On Tue, 28 Nov 2017, Sven Schreiber wrote:
Hi,
following some off-list discussion, I took a closer look at the 'difftest'
command. Here are some issues, I think some might be (small) bugs, others
feature requests.
Let's start with the easy stuff, feature requests :-)
1) Can we have a --quiet or --silent switch to access only the $test and
$pvalue accessors in a script?
OK, you now have "diffest ... --quiet" in git.
2) Can somebody later edit Wikipedia to tell the world that gretl has
the
Wilcoxon test, too?
Good idea, though we might want to refine our implementation first.
3) Could the parametric t-test of differing means in (paired) samples
be
subsumed under difftest? (Currently there is no direct scripting way of
performing it, I think.)
lib/src/nonparam.c: have at it!
OK, now other issues:
Consider first the corner case of all differences zero:
<hansl>
nulldata 10
series x = seq(1,10)
series y = x
difftest x y --signed-rank
</hansl>
which gives a somewhat "Missing values encountered" error.
"somewhat misleading", I suppose. That's now fixed in git.
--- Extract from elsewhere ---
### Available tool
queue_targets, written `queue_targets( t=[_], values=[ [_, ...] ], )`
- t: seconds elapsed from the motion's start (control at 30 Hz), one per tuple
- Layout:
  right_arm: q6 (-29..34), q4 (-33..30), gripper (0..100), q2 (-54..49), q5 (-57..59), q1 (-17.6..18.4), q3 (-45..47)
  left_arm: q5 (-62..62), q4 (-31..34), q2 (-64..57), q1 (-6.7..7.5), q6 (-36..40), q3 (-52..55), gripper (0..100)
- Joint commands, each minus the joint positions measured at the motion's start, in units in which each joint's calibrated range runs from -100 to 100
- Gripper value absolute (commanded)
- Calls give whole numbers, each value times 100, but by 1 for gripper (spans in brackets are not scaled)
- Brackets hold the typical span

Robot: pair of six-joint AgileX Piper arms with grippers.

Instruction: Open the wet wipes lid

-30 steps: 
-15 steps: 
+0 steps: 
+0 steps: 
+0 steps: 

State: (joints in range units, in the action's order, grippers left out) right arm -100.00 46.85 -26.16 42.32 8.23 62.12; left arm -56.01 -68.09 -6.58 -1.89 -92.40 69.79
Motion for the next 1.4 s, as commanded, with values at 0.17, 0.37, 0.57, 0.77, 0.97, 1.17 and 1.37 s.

Next, for a reduced sample n=5 (without ties this time) gretl reports
"Sample
too small for statistical significance". However, according to this page
linked from Wikipedia
http://vassarstats.net/textbook/ch12a.html for n=5
there is at least a 5% one-sided critical value (check the last table at the
bottom).
Furthermore, for small samples n=5..8, gretl appears to calculate the
ingredients to what is called "original test" in the Wikipedia entry, namely
"two sums of ranks of given sign", denoted by gretl with W+ and W-. However,
the actual test statistic (according to
https://en.wikipedia.org/wiki/Wilcoxon_signed-rank_test) is "the smaller of"
those. But gretl never calculates that minimum-statistic explicitly, and
never records it in $test. Here's an example:
<hansl>
nulldata 10
series x = seq(1,10)
series y = -x
smpl 1 8
difftest x y --signed-rank
eval $test # gives NA wrongly
eval $pvalue # understandable that this is NA
</hansl>
We're looking for a z-statistic, and that's NA for the given sample
size. If anyone wishes to pursue tiny-sample statistics in this
area, that's fine by me.
Allin